1. Field of the Invention
The present invention relates to a fiber optic cable. More particularly, the invention relates to a fiber optic indoor/outdoor tight buffered cable.
2. Description of the Related Art
Fiber optic indoor/outdoor tight buffered cable is commonly employed for intra-building network applications, for example, for interconnecting between one central office and other offices. In general, optical fiber has advantages as compared with metallic cord in that it has a smaller diameter and a wider bandwidth. A disadvantage of optical fiber is that it is more vulnerable not only to tension in its longitudinal direction but also to external impact in its widthwise direction.
FIG. 1 is a cross-sectional view of a conventional fiber optic indoor/outdoor tight buffered cable. FIG. 2 is a side view of the fiber optic cable shown in FIG. 1. The fiber optic cable comprises a central strength member 110, nine inner tight buffered cores 120, fifteen outer tight buffered cores 130, an outer strength member 140 and a jacket 150.
The central strength member 110 is disposed at the center of the fiber optic cable so as to provide tensile strength.
The nine inner tight buffered cores 120 are disclosed, for example, in U.S. patent application Ser. No. 946,646, filed Dec. 22, 1986, and U.S. Pat. No. 4,781,433 issued Nov. 1, 1988 to Arroyo et al. incorporated by reference in their entirety. Both patents disclose an inner tight buffered core comprising a core 132, a cladding 134 and a tight buffered layer 136. In addition, the nine inner tight buffered cores 120 are disposed in a spiral form around the central strength member 110. That is to say, the nine inner tight buffered cores 120 are spirally twisted at a predetermined pitch.
The fifteen outer tight buffered cores 130 are also disposed in a spiral form to enclose the nine inner tight buffered cores 120. Therefore, the fifteen outer tight buffered cores 130 are spirally twisted at a predetermined pitch.
The outer strength member 140 is spirally wrapped to enclose the outer tight buffered cores 130, performing a damping function under external pressure.

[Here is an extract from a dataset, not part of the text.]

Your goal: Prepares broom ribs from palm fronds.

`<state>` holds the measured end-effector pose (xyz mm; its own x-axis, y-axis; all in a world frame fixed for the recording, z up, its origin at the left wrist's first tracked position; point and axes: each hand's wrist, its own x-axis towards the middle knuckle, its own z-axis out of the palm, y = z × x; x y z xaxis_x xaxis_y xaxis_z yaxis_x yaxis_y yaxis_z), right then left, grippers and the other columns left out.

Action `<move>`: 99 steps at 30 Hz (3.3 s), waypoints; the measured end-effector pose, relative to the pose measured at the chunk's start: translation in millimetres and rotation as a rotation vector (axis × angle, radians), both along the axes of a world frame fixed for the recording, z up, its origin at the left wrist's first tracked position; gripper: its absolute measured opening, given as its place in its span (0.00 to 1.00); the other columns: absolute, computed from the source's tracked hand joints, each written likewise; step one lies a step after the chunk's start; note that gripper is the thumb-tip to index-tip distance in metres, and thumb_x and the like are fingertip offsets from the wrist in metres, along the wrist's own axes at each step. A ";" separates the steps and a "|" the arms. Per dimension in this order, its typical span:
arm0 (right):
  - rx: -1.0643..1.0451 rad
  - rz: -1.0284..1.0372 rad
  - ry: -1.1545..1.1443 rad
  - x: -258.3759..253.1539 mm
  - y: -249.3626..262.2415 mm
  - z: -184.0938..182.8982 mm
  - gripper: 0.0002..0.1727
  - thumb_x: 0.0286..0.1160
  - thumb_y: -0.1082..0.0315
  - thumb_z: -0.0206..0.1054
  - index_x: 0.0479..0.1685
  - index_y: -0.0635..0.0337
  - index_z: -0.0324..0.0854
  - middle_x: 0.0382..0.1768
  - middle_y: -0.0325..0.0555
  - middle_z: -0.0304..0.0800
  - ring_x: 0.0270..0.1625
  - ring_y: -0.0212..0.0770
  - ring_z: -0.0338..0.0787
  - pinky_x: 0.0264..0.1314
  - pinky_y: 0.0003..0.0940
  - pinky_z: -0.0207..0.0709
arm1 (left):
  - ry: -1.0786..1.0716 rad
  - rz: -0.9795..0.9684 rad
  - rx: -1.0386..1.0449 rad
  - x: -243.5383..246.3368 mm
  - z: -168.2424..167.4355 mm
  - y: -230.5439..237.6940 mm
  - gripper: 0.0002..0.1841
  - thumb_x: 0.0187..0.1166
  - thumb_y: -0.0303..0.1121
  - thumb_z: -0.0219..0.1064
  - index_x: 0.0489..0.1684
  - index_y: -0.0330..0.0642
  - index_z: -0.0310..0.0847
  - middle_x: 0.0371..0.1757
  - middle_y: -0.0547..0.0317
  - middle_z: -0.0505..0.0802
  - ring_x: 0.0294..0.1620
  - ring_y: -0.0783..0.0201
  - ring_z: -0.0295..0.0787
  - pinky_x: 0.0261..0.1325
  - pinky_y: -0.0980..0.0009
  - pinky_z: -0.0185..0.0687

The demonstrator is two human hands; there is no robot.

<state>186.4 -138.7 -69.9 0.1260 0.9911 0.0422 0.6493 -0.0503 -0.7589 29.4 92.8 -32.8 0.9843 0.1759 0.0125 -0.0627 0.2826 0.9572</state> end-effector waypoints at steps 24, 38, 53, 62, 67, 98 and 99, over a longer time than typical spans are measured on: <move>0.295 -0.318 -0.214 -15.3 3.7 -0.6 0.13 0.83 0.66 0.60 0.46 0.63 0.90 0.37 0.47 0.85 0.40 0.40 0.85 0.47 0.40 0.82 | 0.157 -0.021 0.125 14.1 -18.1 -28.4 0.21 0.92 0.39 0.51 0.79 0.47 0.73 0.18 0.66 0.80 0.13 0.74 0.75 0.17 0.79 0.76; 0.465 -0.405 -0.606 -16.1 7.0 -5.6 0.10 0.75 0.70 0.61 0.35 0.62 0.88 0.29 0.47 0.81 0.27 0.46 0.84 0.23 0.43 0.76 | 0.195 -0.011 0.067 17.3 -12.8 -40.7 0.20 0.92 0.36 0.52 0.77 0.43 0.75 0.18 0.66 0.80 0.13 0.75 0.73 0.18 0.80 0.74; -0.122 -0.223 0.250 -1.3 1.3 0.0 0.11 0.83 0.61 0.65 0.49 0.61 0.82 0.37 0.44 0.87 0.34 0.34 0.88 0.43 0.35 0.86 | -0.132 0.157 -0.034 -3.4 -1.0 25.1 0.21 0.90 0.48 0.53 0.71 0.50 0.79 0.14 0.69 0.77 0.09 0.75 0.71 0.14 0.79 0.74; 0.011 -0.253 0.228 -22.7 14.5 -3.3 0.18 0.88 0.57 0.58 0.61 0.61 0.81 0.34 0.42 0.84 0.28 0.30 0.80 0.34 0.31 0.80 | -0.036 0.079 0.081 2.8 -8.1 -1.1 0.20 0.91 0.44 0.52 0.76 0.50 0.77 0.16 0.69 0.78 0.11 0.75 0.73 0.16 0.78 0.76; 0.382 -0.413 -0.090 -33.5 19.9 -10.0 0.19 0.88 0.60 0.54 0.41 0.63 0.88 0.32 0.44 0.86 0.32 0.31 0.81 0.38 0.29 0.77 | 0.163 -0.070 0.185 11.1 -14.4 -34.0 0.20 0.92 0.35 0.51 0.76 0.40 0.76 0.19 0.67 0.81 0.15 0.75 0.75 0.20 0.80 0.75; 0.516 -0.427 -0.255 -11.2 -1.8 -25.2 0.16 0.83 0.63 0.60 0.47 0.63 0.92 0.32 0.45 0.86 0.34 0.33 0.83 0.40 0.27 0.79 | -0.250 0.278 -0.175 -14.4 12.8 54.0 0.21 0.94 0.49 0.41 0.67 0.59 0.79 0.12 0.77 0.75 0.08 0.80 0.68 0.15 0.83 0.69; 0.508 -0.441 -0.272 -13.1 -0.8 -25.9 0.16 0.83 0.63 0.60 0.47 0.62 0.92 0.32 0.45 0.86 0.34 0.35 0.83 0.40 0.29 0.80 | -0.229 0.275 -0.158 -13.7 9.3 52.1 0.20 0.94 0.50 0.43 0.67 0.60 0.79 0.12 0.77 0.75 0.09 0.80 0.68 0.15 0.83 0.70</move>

The jacket 150 is formed around the circumference of the fiber optic cable by an extrusion process, in order to protect the interior of the cable from external environments.
A drawback of the fiber optic cable described above is that when the inner and outer tight buffered cores 120 and 130 are disposed in the same direction, they are disarrayed or have a poor flexible property. Furthermore, another drawback is that such a fiber optic cable is inefficient to produce owing to complicated production steps.
Therefore, there is a need in the art for a fiber optic cable which overcomes the afore-stated problems.